It’s a pretty well-established rule of parenting etiquette that while you can share what works best for you, it’s not as accepted to say that others should follow your lead. After all, each situation is different, right?
Wrong, according to blogger Eden Strong’s article: “Why I Walk My Kids On A Leash – And So Should Every Other Sane Parent.”
In her post, she gives five well-defined reasons she walks her kids on a leash:
#1 – They have the attention span of a goldfish.
#2 – They’re what one would call “wanderers.”
#3 – While she’s tried to teach them differently, they persist in wandering.
#4 – They disappear in the blink of an eye.
#5 – Constantly holding their hands is unrealistic.
All of the above are true for most preschoolers, and quite a few parents have turned to the use of a “leash” – or a specialized harness device – to safeguard their children. But the practice is controversial:
Really want to know when it became socially acceptable to have your child on a leash… They ain't pets people.
— T (@KingofMayhemm) June 9, 2015
FACT : If you walk your child around on on a leash, I will bend down and bark at it.

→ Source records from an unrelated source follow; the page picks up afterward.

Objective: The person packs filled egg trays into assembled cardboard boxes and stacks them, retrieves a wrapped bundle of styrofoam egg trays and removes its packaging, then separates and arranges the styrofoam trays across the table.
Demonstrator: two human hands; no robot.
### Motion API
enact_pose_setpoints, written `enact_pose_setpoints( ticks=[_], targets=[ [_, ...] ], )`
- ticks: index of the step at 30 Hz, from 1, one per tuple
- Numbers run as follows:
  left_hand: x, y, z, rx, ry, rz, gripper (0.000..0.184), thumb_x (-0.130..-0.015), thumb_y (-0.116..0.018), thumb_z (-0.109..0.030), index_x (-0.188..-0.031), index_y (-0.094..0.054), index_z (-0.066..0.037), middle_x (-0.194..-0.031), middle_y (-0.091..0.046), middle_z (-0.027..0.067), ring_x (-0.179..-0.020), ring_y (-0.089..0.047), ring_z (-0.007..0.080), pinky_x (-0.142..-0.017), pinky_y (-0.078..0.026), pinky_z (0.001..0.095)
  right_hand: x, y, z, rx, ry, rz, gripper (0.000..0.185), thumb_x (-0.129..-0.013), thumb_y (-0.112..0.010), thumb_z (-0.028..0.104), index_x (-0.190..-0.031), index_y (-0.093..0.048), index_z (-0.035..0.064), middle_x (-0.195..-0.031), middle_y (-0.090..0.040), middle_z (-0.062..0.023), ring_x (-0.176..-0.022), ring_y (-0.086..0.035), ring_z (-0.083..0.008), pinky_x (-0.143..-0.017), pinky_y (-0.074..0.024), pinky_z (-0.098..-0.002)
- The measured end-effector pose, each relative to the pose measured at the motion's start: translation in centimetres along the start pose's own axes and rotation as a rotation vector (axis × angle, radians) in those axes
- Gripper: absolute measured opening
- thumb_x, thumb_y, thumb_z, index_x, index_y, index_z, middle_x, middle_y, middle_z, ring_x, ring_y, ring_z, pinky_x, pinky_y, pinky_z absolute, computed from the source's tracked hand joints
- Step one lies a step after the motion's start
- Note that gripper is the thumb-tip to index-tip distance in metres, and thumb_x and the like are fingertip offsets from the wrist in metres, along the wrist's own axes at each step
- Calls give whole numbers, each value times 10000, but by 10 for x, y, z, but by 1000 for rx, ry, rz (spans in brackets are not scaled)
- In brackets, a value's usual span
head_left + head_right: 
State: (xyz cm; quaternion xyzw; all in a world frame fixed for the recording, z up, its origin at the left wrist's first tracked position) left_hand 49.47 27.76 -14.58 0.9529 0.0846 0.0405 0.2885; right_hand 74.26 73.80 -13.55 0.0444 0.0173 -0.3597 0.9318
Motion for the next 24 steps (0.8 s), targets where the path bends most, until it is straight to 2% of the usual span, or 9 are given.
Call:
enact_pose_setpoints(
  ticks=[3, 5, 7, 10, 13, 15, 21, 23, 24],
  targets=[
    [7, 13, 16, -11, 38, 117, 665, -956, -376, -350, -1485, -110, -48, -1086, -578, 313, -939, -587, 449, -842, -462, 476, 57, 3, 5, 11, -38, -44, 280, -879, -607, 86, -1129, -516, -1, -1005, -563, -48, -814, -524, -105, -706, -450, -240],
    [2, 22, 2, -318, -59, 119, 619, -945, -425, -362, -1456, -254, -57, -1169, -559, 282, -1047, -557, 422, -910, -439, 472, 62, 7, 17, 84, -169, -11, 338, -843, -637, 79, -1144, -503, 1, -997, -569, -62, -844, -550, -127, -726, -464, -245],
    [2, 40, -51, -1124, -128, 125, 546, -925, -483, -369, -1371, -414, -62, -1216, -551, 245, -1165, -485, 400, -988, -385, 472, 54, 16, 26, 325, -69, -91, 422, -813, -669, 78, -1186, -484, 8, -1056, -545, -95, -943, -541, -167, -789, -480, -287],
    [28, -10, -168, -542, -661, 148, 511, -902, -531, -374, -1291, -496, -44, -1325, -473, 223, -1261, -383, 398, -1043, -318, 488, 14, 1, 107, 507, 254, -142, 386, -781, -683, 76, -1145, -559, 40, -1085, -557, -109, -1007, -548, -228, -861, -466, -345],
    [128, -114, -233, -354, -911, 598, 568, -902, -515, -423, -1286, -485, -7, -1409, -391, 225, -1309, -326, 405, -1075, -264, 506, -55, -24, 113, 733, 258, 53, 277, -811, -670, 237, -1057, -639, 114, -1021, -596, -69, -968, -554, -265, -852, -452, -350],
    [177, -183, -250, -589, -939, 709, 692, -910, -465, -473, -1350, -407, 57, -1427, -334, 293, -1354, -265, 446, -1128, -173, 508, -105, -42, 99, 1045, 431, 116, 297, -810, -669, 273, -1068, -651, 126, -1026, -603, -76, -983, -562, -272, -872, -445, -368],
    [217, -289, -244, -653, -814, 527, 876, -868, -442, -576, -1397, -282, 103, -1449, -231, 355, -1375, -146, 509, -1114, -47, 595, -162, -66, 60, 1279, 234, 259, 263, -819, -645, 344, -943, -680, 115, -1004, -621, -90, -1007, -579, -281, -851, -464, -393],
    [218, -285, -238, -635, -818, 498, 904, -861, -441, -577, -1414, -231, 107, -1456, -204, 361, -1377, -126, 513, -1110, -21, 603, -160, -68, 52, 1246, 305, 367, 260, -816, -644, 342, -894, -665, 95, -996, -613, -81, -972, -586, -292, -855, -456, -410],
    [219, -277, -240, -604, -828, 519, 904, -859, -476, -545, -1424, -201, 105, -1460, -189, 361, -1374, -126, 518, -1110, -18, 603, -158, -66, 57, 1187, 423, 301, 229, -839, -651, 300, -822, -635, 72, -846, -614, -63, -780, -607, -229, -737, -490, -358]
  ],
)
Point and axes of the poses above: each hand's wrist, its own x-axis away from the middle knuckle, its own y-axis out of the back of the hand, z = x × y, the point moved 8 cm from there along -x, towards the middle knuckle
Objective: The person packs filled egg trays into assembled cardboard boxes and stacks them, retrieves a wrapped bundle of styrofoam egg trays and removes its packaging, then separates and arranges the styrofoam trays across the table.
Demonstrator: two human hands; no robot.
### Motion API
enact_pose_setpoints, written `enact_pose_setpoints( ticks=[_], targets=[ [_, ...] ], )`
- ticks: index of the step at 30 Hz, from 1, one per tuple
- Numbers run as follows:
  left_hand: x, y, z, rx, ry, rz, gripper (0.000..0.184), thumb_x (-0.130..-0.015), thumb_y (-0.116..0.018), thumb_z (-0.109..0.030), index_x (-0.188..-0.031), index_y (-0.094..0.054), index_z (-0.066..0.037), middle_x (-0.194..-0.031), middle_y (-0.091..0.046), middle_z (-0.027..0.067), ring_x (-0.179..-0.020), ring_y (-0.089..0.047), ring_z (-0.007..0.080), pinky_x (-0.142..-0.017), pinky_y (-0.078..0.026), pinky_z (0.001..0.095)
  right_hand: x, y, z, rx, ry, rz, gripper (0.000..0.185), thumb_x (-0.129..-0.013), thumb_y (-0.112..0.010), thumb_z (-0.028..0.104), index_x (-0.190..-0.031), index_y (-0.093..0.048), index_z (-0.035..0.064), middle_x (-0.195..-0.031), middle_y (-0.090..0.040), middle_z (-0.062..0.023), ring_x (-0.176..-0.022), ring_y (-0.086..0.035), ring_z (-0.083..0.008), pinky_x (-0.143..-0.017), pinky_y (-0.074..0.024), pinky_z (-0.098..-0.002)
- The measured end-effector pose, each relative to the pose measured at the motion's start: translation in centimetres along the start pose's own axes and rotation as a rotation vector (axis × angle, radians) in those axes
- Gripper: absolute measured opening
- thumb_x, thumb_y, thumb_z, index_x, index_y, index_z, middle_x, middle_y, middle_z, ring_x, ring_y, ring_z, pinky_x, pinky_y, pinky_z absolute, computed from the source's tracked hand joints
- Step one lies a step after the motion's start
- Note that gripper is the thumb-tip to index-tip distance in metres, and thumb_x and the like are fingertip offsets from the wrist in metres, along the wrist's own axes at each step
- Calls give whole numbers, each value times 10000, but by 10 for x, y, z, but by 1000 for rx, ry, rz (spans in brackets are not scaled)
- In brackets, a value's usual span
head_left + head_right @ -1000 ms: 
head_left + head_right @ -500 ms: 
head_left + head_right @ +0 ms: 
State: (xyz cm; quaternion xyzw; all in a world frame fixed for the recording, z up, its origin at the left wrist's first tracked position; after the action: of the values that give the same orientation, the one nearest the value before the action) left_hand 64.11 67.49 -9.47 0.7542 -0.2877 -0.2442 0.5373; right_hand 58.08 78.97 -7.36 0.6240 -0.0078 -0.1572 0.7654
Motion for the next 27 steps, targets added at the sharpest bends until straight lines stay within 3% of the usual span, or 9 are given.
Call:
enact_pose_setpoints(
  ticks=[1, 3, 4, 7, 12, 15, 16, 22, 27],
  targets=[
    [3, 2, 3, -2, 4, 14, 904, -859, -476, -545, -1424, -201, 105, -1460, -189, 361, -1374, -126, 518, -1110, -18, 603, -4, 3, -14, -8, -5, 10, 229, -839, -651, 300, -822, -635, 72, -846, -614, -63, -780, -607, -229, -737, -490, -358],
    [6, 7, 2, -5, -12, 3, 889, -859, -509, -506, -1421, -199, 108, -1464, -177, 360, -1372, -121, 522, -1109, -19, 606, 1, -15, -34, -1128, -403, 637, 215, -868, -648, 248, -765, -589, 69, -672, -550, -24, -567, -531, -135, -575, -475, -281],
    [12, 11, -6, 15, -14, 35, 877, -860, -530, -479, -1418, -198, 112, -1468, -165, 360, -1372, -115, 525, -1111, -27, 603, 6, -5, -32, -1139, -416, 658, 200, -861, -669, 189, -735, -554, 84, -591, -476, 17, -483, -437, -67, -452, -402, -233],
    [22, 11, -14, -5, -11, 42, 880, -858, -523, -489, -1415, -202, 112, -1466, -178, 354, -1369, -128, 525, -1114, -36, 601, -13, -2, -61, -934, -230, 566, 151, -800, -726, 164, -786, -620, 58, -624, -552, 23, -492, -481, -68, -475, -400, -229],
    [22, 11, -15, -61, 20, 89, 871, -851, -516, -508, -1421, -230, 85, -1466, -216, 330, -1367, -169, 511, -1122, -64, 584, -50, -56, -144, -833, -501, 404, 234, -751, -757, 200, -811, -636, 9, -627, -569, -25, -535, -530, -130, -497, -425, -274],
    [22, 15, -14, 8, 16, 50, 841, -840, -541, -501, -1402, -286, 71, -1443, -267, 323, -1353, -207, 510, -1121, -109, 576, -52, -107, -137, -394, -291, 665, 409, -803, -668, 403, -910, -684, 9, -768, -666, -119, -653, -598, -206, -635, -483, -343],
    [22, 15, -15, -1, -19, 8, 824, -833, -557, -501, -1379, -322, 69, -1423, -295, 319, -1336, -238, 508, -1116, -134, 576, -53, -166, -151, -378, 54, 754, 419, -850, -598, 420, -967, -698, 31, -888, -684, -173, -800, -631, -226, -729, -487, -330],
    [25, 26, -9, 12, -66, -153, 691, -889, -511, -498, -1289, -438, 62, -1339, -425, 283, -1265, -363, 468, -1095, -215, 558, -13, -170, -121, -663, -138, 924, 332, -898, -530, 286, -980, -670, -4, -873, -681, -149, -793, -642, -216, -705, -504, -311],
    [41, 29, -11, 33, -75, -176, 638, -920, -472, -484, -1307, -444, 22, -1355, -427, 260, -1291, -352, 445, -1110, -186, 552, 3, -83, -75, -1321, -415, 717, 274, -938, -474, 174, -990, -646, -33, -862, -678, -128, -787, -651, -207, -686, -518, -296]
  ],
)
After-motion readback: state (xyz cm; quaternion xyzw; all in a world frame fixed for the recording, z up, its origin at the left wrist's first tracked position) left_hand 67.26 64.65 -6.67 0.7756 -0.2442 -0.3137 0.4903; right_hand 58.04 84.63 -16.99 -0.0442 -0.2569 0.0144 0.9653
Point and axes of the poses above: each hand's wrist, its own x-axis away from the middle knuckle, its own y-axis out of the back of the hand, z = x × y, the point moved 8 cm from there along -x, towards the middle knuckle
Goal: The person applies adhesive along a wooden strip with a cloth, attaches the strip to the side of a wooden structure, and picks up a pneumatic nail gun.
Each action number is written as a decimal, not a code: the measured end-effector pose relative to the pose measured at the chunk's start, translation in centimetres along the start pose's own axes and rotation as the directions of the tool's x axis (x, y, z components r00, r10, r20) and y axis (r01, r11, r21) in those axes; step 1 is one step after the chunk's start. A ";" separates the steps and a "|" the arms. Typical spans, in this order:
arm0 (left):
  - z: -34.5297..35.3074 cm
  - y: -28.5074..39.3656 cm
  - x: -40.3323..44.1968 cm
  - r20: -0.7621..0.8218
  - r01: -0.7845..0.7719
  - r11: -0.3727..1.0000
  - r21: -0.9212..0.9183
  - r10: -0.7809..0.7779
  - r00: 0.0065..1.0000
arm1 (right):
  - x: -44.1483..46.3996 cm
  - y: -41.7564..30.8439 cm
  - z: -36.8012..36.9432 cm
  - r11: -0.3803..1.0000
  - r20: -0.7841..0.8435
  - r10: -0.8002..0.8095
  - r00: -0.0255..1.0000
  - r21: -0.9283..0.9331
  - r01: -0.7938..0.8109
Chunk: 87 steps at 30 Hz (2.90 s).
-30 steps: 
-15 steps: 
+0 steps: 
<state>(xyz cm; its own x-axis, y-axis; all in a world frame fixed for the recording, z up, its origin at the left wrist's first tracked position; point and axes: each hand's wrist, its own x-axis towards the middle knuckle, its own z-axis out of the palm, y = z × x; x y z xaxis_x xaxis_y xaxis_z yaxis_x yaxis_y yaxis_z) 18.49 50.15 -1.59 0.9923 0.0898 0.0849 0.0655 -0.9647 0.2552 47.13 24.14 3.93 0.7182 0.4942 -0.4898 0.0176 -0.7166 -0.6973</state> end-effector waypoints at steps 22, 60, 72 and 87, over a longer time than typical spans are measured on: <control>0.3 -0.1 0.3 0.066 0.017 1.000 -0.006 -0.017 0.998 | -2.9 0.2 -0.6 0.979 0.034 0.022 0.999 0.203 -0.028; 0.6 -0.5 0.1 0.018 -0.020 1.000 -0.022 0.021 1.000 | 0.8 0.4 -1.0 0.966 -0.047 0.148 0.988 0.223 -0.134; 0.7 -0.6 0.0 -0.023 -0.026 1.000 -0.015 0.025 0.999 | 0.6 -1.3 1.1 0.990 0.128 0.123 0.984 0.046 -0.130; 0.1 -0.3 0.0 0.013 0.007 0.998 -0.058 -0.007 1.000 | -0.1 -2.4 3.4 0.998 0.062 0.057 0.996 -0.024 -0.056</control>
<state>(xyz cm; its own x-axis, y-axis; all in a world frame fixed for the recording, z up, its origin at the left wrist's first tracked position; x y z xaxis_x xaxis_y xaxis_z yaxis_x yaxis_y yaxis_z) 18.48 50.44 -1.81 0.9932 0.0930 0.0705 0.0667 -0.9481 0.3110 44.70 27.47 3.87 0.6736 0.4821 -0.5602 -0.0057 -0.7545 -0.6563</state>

— Julia Lewis (@maternalknock) June 9, 2015
But as child psychologist Tina Bryson explains:
“Everybody’s child is different. And if a parent hasn’t had an experience of having a really impulsive child, they may not really understand what it’s like.”
Blogger Strong boils down her reasoning to one sentence:
“While I let go of one child to attend to my other child’s needs, I know they’re both safe.”
While some hear the word “leash” and think of torture at Abu Ghraib prison, Strong thinks of a non-harmful device that can keep her children safe.